La maison de Maia est vendue.

C'est Barbara qui m'a annoncé la nouvelle ce matin, par texto. Je suis encore tellement éprouvé par cette nuit terrible où Allison m'a réveillé pour me hurler mes quatre vérités à propos d'Ethel que je n'ai même pas répondu. Un problème à la fois.

Je réalise que Maia va partir, seulement... Je suis trop concentré sur ma sœur pour y penser réellement. Allison a eu raison sur toute la ligne.

Ethel et moi étions jumeaux et la force de notre lien nous a poussés à constamment rejeter Allison. Elle était toujours la troisième roue du carrosse, la grande sœur reloue qui nous fait la morale et nous balance aux parents. Elle essayait de réduire nos couvre-feux sous prétexte qu'elle n'avait pas le droit de se coucher à cette heure-ci quand elle avait notre âge ou cachait la télécommande quand on jouait aux jeux vidéos au lieu de faire nos devoirs et à cause de tout ça, on lui en voulait. J'ai compris seulement aujourd'hui qu'elle essayait d'être juste, et impartiale. Et surtout, qu'elle faisait ça pour nous.

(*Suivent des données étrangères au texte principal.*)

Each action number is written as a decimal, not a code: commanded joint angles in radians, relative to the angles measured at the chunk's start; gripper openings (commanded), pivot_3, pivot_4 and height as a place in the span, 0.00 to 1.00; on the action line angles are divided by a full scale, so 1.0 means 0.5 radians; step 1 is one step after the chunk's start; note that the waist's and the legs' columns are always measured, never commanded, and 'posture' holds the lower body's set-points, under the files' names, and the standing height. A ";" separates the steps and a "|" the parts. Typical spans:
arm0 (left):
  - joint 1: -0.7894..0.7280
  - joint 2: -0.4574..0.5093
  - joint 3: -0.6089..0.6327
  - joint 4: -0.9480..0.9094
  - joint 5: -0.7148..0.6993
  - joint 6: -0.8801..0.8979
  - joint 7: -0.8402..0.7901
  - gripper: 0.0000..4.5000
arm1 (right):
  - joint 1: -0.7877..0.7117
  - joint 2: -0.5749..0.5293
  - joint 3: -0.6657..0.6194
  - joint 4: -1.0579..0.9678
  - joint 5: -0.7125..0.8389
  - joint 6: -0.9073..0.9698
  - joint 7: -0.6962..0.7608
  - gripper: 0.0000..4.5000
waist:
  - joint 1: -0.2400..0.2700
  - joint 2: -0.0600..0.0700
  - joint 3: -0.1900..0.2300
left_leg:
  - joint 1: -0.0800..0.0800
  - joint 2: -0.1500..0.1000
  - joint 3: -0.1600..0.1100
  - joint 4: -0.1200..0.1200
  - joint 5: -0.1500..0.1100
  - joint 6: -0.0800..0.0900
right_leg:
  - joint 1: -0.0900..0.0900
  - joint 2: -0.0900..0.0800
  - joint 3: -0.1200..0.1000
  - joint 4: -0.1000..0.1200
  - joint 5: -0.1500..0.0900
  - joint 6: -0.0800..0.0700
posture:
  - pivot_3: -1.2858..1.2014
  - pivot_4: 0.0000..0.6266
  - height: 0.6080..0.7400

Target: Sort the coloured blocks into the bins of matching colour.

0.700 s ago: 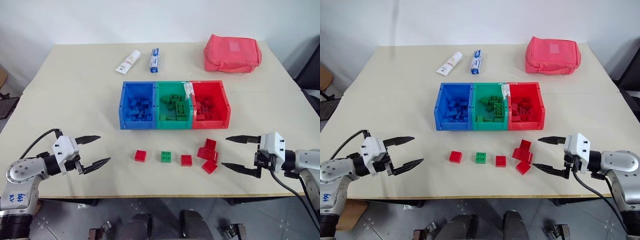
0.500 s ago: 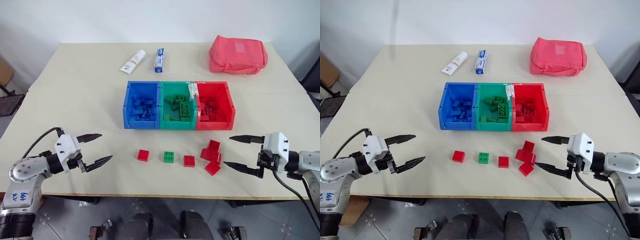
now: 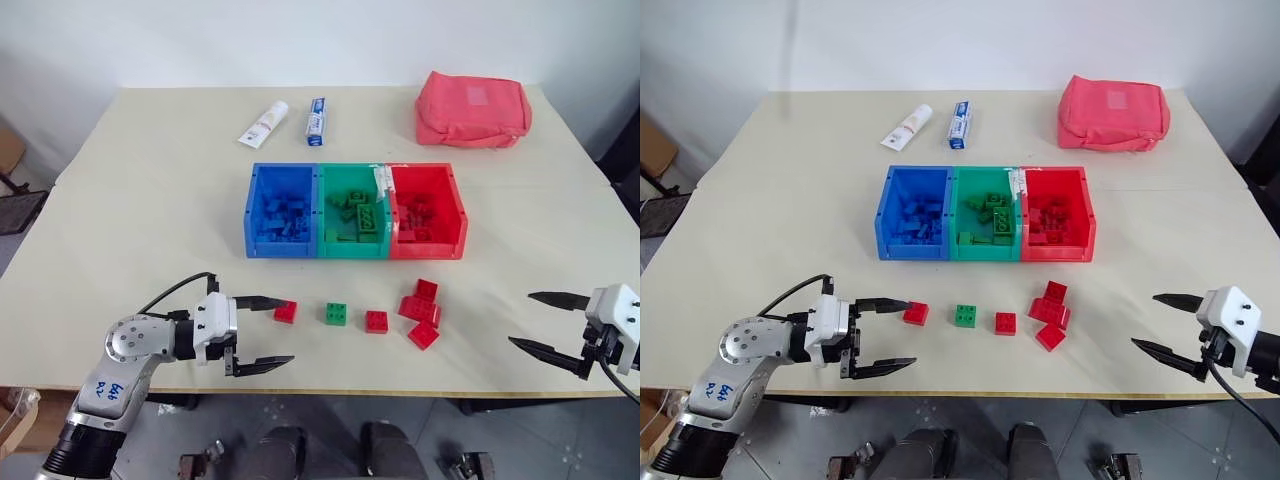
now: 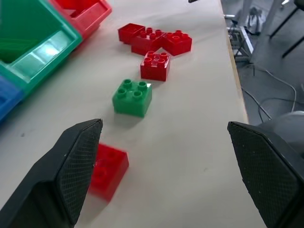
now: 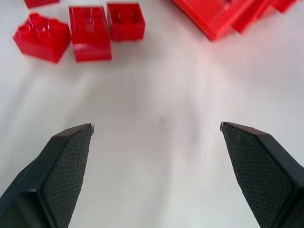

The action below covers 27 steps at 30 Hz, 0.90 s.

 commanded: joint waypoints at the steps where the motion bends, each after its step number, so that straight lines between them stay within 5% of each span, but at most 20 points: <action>1: -0.011 0.020 0.052 -0.063 -0.027 -0.013 0.004 0.99 | -0.167 0.005 0.151 -0.128 0.037 0.209 -0.052 1.00 | -0.013 0.000 0.000 | 0.000 0.001 0.000 0.000 0.000 0.000 | 0.000 0.001 0.000 0.000 0.000 -0.001 | 0.52 0.24 1.00; 6: -0.007 0.015 0.107 -0.088 -0.060 0.035 0.057 0.99 | -0.478 0.104 0.371 -0.144 0.125 0.547 -0.078 1.00 | -0.005 0.000 0.000 | 0.000 0.002 -0.001 0.001 0.000 -0.001 | 0.000 0.001 -0.001 -0.001 0.001 -0.001 | 0.52 0.24 1.00; 12: 0.047 0.025 0.148 -0.168 -0.035 0.037 0.117 0.99 | -0.948 0.295 0.763 0.112 -0.119 0.777 -0.226 1.00 | -0.004 0.000 0.000 | -0.002 0.000 -0.004 0.002 0.000 -0.001 | 0.001 -0.001 -0.003 -0.004 0.001 -0.001 | 0.52 0.24 1.00; 21: 0.139 0.027 0.186 -0.245 -0.014 0.041 0.215 0.99 | -1.104 0.404 0.942 0.241 -0.226 0.814 -0.210 1.00 | -0.003 0.000 0.000 | -0.003 0.000 -0.005 0.000 -0.001 -0.001 | 0.000 0.000 -0.004 -0.003 0.001 -0.001 | 0.52 0.24 1.00; 24: 0.133 0.023 0.185 -0.245 -0.011 0.036 0.235 1.00 | -1.113 0.413 0.959 0.242 -0.252 0.819 -0.209 0.88 | -0.007 0.000 0.000 | -0.002 0.001 -0.005 0.001 -0.001 -0.002 | 0.000 0.001 -0.004 -0.002 0.001 -0.002 | 0.52 0.24 1.00; 27: 0.117 0.015 0.184 -0.238 -0.017 0.022 0.239 1.00 | -1.119 0.410 0.963 0.242 -0.254 0.843 -0.205 0.66 | -0.006 0.000 0.000 | -0.002 0.001 -0.005 0.001 -0.001 -0.002 | -0.001 0.001 -0.004 -0.002 0.001 -0.002 | 0.52 0.24 1.00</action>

Je n'avais jamais réalisé à quel point mes parents et moi avions indirectement forcés Allison à prendre les rennes de la maison. Comme elle ne s'en est jamais plainte, j'ai bêtement pensé que ça lui allait. Non ; en fait, avec le recul... Je réalise que je n'ai rien pensé du tout. J'étais bien trop occupé à essayer de survivre sans Ethel pour penser à quoi que ce soit.

Allison aussi a perdu son frère et pourtant, elle est la seule à être restée forte à toute épreuve. Elle n'a jamais râlé à propos de ce qu'on lui demandait de faire ; elle l'a fait, c'est tout. C'est elle qui m'a acheté des cahiers pour m'exprimer quand j'avais l'impression que rien n'avait plus de sens et qui remplissait mon assiette. C'était aussi elle qui appelait mon père chaque soir pour savoir s'il avait du nouveau dans ses recherches, tout simplement parce que c'était la seule capable d'endurer chaque jour une autre mauvaise nouvelle.

J'étais en morceaux, et Allison aussi. La différence entre nous deux, c'est qu'elle a préféré les recoller avec ce qu'elle avait pour continuer d'avancer plutôt que d'attendre, comme moi, que le temps fasse son œuvre et que l'envie de vivre revienne.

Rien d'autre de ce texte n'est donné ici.